It's an area about the size of Germany: 29.3 million hectares (72.4 million acres) of cropland worldwide is mainly irrigated with what's flushed down the toilet, a study published in "Environmental Research Letters" reports.
That translates into a major health risk for all people who eat the food that grows on that farmland. As many as 885 million urban residents are being exposed to dangerous pathogens, including parastites and bacteria, according to the researchers'. Untreated wastewater might contain parasite eggs or bacteria leading to cholera, but mostly bacteria causing diarrhea. According to Drechsel, children below the age of five are the most sensitive to diarrhea, often with fatal consequences. Apart from a health risk, it is also an environmental issue. If sewage enters lake and rivers, it can contaminate waters and harm wildlife. Wastewater also contains high amounts of phosphates and other substances which fuel algae growth, taking up even more oxygen and creating a so-called "dead zone" where fish and other animals cannot live.

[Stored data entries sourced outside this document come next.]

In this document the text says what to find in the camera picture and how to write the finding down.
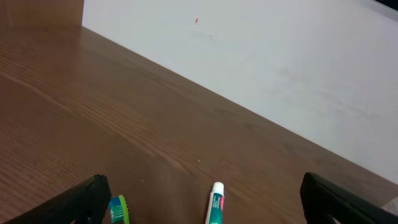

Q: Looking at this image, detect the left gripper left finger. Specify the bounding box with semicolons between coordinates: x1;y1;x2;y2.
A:
6;174;111;224

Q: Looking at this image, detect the green blue toothbrush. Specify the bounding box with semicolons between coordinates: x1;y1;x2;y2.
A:
109;195;131;224

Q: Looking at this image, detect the teal toothpaste tube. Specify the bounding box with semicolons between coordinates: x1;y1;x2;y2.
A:
205;182;224;224

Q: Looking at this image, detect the green white wipes packet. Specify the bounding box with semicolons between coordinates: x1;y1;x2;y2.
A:
382;197;398;216

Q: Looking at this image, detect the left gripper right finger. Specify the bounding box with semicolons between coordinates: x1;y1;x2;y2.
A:
300;172;397;224

Irrigation with untreated wastewater is especially an issue around bigger cities without proper sewage treatment, and - according to the recent study - particularly in China, India, Pakistan, Mexico and Iran.
In Ghana, farmers around large cities mainly grow vegetables, Drechsel says.
"Vegetables are cash crops number one, especially exotic leafy vegetables." Such crops require regular irrigation, unlike most staple foods such as grains.
Nearly a million people in urban Ghana eat vegetables produced with polluted water every day, he says.